Estimated odds ratio of hyponatremia conferred by 2 unit increase in weight change¶

$ OR_{wtdiff} = \exp(\hat \beta_1\times 2) $

In [82]:
np.exp(lincom(np.array([0,2,0,0,0]),b,V))
Out[82]:
array([4.33082777, 2.67287958, 7.01717701])

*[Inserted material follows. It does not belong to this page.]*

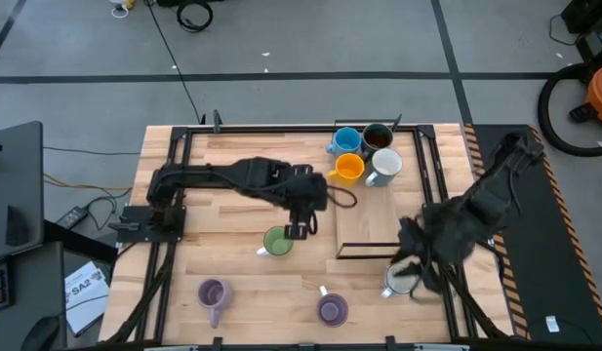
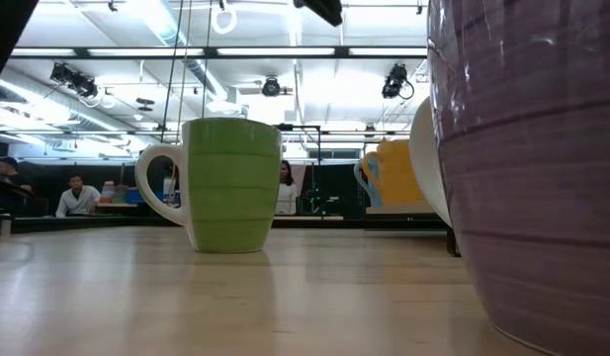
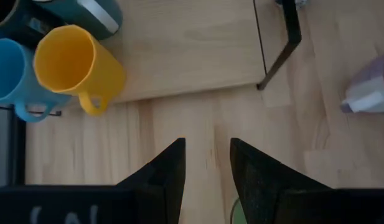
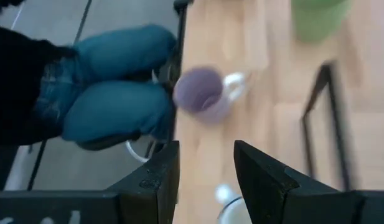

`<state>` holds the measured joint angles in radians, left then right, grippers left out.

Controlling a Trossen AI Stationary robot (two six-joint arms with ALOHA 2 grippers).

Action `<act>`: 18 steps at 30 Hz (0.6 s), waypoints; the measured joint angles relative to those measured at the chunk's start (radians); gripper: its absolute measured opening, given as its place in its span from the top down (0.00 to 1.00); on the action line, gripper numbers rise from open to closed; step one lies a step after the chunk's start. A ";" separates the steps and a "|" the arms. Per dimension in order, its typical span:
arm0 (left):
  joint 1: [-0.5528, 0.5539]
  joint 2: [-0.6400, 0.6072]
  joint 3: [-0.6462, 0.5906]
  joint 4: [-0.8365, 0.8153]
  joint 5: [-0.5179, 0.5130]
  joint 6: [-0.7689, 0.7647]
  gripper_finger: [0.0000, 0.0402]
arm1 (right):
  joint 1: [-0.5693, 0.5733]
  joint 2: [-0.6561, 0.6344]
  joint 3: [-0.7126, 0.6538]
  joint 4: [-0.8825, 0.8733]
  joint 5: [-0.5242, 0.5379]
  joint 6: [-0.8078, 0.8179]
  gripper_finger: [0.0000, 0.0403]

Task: Place coffee mugs
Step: Put the patterned mug on the shelf

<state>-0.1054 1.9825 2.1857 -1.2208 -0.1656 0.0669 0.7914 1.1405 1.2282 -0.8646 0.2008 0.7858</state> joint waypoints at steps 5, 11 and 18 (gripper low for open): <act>-0.050 0.000 -0.004 -0.034 -0.021 -0.024 0.67 | 0.132 0.098 0.000 -0.021 0.067 0.187 0.61; -0.101 -0.018 -0.134 0.048 -0.022 -0.048 0.67 | 0.233 0.209 0.000 -0.042 0.078 0.358 0.61; -0.113 -0.027 -0.235 0.122 -0.023 -0.050 0.67 | 0.261 0.325 0.000 -0.087 0.070 0.426 0.61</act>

Estimated odds ratio of hyponatremia conferred by 30 min increase in race duration¶

$ OR_{runtime} = \exp(\hat \beta_2\times 30) $

In [83]:
np.round(np.exp(lincom(np.array([0,0,30,0,0]),b,V)),1)
Out[83]:
array([1.6, 1.3, 2.1])

List comprehensions to produce tables of estimates¶

In [84]:
or_wtdiff = np.array([np.exp(lincom(np.array([0,(x-0),0,0,0]),b,V)) for x in np.arange(-4,3,1)] )
or_wtdiff 
Out[84]:
array([[0.05331608, 0.02030837, 0.13997201],
       [0.11095417, 0.05379679, 0.22883946],
       [0.23090274, 0.14250745, 0.37412834],
       [0.4805234 , 0.37750159, 0.61166031],
       [1.        , 1.        , 1.        ],
       [2.0810641 , 1.63489436, 2.64899547],
       [4.33082777, 2.67287958, 7.01717701]])
In [85]:
or_runtime = np.array( [np.exp(lincom(np.array([0,0,(x-210),0,0]),b,V)) for x in np.arange(180,330,30)] )
or_runtime
Out[85]:
array([[0.61663599, 0.47689288, 0.79732779],
       [1.        , 1.        , 1.        ],
       [1.62170229, 1.25418933, 2.09690696],
       [2.62991833, 1.57299087, 4.39701881],
       [4.26494459, 1.97282836, 9.22013936]])
In [86]:
or_bmi = np.array([np.exp(lincom(np.array([0,0,0,(x-22.5),(x**2-506.25)]),b,V)) for x in np.arange(17.5,32.5,0.5)] )
or_bmi
Out[86]:
array([[ 8.8295876 ,  2.83287201, 27.52034575],
       [ 6.41898241,  2.42612167, 16.98321052],
       [ 4.77246888,  2.09990604, 10.84641826],
       [ 3.62886806,  1.83720915,  7.16776497],
       [ 2.82195709,  1.62508584,  4.90032072],
       [ 2.24429937,  1.45366227,  3.46495865],
       [ 1.82541797,  1.3154089 ,  2.53316726],
       [ 1.51843082,  1.20461365,  1.91400135],
       [ 1.29175114,  1.11700515,  1.49383466],
       [ 1.12386423,  1.04949246,  1.20350633],
       [ 1.        ,  1.        ,  1.        ],
       [ 0.90999143,  0.8560019 ,  0.96738618],
       [ 0.84688758,  0.75382167,  0.95144329],
       [ 0.8060563 ,  0.68178057,  0.95298514],
       [ 0.78461416,  0.63202642,  0.97404058],
       [ 0.78108457,  0.59919431,  1.01818909],
       [ 0.79522703,  0.57958228,  1.09110656],
       [ 0.82800958,  0.57064619,  1.20144473],
       [ 0.8817201 ,  0.57069133,  1.36226065],
       [ 0.96023444,  0.57868102,  1.59336515],
       [ 1.06948566,  0.59411267,  1.92522332],
       [ 1.21821462,  0.61693521,  2.40551494],
       [ 1.41913531,  0.64749775,  3.11035059],
       [ 1.69073271,  0.6865272 ,  4.16382207],
       [ 2.06004762,  0.73513502,  5.77281192],
       [ 2.56702867,  0.79485443,  8.29036854],
       [ 3.27141266,  0.8677102 , 12.33377327],
       [ 4.26374376,  0.95632541, 19.00975401],
       [ 5.68326643,  1.06407279, 30.35461268],
       [ 7.74740197,  1.19528217, 50.21595654]])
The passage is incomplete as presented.